#### Task to complete:
Repeat the listing verbatim. Drop any pictures.

#### Given data:
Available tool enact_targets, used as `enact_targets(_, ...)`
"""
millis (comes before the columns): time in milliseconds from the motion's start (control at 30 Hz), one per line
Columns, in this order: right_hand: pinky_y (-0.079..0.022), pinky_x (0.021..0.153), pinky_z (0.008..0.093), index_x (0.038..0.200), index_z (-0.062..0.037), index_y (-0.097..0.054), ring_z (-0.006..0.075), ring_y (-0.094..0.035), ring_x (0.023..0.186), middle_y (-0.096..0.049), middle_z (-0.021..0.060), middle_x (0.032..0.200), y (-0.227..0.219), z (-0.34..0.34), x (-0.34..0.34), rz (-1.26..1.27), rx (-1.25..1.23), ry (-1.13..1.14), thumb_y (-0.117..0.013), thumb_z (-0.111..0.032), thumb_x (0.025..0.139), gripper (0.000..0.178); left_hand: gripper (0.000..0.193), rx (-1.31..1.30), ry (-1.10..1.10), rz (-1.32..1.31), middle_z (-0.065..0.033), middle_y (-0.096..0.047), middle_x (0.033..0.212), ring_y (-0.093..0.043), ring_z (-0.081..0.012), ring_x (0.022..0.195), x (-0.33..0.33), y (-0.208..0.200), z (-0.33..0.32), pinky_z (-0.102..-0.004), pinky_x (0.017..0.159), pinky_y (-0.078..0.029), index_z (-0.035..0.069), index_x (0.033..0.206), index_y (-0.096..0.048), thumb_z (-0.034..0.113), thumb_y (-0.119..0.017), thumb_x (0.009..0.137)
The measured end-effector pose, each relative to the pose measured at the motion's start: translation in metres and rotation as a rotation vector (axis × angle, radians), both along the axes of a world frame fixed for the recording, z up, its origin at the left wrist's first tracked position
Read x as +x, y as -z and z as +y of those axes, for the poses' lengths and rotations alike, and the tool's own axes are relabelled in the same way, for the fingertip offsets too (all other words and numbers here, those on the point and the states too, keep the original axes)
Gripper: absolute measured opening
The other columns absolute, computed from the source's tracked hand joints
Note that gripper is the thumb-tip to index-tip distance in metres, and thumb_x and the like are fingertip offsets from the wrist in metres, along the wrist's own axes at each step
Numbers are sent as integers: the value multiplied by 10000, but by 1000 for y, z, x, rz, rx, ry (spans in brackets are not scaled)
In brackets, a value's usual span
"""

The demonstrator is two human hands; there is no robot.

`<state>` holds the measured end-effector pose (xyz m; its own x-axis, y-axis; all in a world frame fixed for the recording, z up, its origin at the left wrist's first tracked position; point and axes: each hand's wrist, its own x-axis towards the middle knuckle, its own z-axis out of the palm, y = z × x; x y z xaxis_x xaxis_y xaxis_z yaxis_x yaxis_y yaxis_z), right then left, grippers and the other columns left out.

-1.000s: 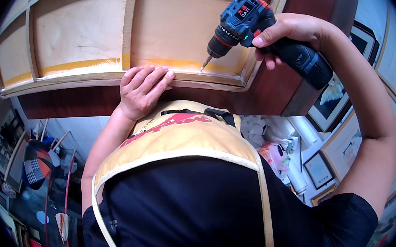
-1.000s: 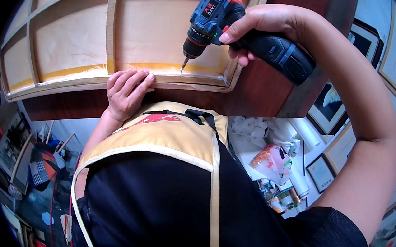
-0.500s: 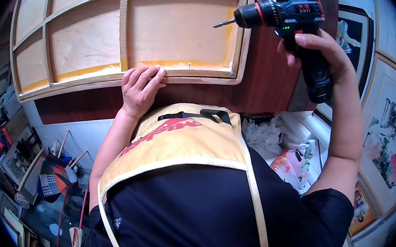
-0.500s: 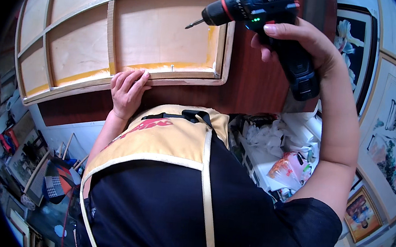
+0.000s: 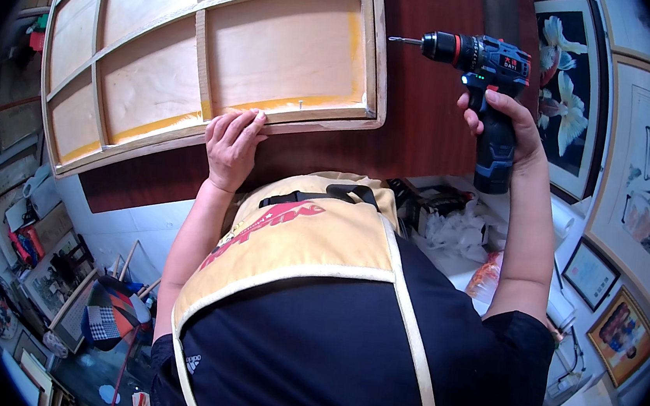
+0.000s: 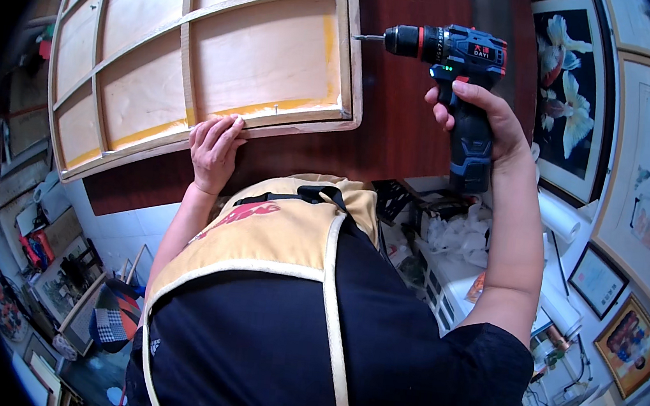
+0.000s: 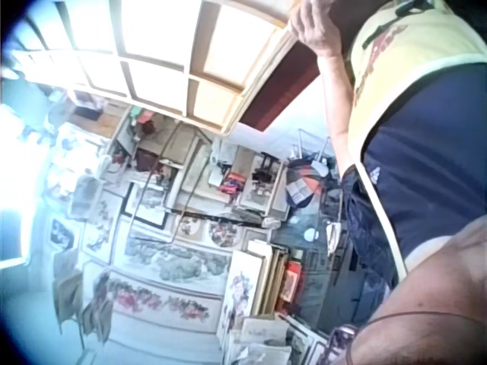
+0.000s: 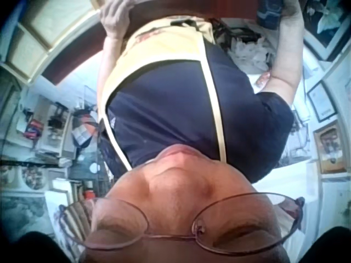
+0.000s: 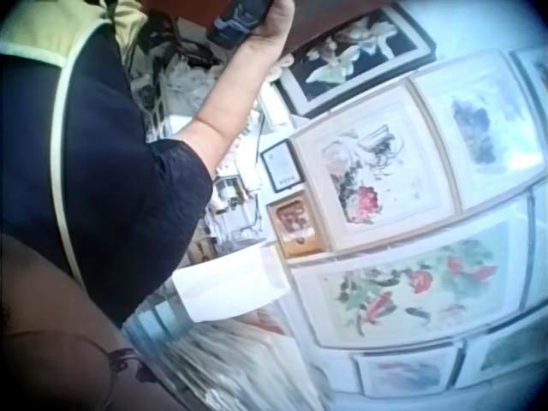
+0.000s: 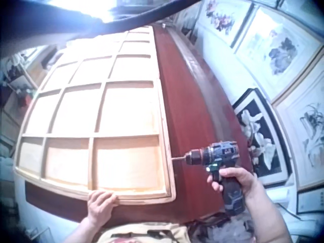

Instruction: The person uses a cordless drill to drive screws into the wooden frame of a large, grid-patterned panel. They systematically move along the edges and internal supports of the panel, securing the structure while it rests on a workbench.

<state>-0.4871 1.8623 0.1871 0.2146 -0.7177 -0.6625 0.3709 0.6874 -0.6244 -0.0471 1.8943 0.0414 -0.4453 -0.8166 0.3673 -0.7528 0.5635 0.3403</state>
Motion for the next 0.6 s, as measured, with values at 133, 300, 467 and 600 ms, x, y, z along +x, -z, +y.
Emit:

#### Result:
Available tool enact_targets, used as `enact_targets(_, ...)`
"""
millis (comes before the columns): time in milliseconds from the motion's start (control at 30 Hz), one per line
Columns, in this order: right_hand: pinky_y (-0.079..0.022), pinky_x (0.021..0.153), pinky_z (0.008..0.093), index_x (0.038..0.200), index_z (-0.062..0.037), index_y (-0.097..0.054), ring_z (-0.006..0.075), ring_y (-0.094..0.035), ring_x (0.023..0.186), middle_y (-0.096..0.049), middle_z (-0.021..0.060), middle_x (0.032..0.200), y (-0.227..0.219), z (-0.34..0.34), x (-0.34..0.34), rz (-1.26..1.27), rx (-1.25..1.23), ry (-1.13..1.14), thumb_y (-0.117..0.013), thumb_z (-0.111..0.032), thumb_x (0.025..0.139), gripper (0.000..0.178); left_hand: gripper (0.000..0.193), rx (-1.31..1.30), ry (-1.10..1.10), rz (-1.32..1.31), middle_z (-0.065..0.033), middle_y (-0.096..0.047), middle_x (0.033..0.212), ring_y (-0.093..0.043), ring_z (-0.081..0.012), ring_x (0.022..0.195), x (-0.33..0.33), y (-0.208..0.200), z (-0.33..0.32), pinky_z (-0.102..-0.004), pinky_x (0.017..0.159), pinky_y (-0.078..0.029), index_z (-0.035..0.069), index_x (0.033..0.206), index_y (-0.096..0.048), thumb_z (-0.034..0.113), thumb_y (-0.119..0.017), thumb_x (0.009..0.137)
The measured end-effector pose, each relative to the pose measured at the motion's start: translation in metres and rotation as a rotation vector (axis × angle, radians), both along the axes of a world frame fixed for the recording, z up, its origin at the left wrist's first tracked position
Read x as +x, y as -z and z as +y of those axes, for the poses' lengths and rotations alike, and the tool's own axes are relabelled in the same way, for the fingertip offsets too (all other words and numbers here, those on the point and the states too, keep the original axes)
Gripper: absolute measured opening
The other columns absolute, computed from the source's tracked hand joints
Note that gripper is the thumb-tip to index-tip distance in metres, and thumb_x and the like are fingertip offsets from the wrist in metres, along the wrist's own axes at each step
Numbers are sent as integers: the value multiplied by 10000, but by 1000 for y, z, x, rz, rx, ry (spans in brackets are not scaled)
In brackets, a value's usual span
"""

The demonstrator is two human hands; there is no robot.

`<state>` holds the measured end-effector pose (xyz m; its own x-axis, y-axis; all in a world frame fixed for the recording, z up, its origin at the left wrist's first tracked position; point and axes: each hand's wrist, its own x-axis towards the middle knuckle, its own z-axis out of the palm, y = z × x; x y z xaxis_x xaxis_y xaxis_z yaxis_x yaxis_y yaxis_z), right then left, grippers and the other columns left out.

-1.000s: 
-1.000s: 
-0.500s: 
-0.500s: 
+0.000s: 
+0.000s: 
+0.000s: 
+0.000s: 
+0.000s: 
+0.000s: 

Instruction: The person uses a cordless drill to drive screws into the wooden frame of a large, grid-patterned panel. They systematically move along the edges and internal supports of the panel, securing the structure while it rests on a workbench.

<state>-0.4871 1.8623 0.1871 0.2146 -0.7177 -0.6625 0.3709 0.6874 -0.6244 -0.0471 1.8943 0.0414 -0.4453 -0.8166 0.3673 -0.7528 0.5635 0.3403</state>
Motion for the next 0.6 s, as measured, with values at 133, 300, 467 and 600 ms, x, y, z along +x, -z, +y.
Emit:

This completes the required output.